[Excerpts from a dataset]
——

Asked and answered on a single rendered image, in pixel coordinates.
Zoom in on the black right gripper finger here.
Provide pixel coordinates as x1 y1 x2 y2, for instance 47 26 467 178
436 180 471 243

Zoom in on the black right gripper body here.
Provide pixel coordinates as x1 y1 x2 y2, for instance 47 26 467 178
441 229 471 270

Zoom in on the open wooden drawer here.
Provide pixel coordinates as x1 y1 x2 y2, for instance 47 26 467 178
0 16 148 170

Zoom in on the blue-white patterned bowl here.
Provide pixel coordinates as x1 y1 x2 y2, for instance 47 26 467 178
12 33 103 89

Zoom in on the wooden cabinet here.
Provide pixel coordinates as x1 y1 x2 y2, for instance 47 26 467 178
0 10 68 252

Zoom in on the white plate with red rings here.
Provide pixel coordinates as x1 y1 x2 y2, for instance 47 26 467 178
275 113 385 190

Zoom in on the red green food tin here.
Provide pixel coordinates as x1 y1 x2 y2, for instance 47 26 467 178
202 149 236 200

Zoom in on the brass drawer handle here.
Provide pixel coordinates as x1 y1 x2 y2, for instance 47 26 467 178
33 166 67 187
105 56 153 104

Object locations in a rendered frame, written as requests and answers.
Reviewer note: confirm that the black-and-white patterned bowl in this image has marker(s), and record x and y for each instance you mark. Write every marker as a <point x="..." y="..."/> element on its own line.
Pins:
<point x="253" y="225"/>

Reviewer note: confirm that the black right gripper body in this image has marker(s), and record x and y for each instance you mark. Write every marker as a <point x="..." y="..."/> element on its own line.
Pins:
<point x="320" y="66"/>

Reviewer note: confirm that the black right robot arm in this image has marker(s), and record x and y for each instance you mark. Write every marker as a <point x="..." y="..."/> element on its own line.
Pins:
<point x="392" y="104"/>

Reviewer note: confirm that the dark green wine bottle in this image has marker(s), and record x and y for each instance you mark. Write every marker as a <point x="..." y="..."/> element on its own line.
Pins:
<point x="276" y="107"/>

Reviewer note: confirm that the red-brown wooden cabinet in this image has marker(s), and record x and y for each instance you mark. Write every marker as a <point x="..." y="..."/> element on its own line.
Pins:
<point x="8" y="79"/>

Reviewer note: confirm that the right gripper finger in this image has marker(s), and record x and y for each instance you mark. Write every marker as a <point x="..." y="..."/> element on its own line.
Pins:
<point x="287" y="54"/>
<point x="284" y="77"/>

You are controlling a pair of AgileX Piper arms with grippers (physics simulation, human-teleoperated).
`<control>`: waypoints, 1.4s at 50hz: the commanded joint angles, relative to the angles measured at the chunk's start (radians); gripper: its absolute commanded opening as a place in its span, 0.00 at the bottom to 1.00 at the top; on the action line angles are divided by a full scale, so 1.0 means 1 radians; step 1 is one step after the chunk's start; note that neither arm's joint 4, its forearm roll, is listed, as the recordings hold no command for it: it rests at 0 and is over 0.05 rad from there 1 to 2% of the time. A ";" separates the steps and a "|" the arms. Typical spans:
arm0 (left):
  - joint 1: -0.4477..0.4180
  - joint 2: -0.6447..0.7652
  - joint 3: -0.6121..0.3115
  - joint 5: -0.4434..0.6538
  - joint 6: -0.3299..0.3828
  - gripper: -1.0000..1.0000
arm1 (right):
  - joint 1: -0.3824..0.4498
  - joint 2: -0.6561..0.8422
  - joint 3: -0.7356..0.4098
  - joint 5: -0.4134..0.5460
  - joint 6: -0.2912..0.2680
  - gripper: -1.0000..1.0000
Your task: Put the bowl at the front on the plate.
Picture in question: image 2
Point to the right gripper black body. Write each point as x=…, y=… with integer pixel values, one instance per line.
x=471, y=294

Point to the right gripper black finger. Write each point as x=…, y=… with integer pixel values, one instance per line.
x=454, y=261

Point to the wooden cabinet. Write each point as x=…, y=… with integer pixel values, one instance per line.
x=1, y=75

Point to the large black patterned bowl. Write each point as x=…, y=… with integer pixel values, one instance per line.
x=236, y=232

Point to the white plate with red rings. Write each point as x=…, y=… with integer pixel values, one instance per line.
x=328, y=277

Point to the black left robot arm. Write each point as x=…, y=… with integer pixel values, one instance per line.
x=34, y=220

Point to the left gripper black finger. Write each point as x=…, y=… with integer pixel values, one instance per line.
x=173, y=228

——

§ PROBLEM REQUIREMENTS:
Look through the records above for the word "arms". Report how many lines contain it, as a bare number.

§ RESPONSE:
2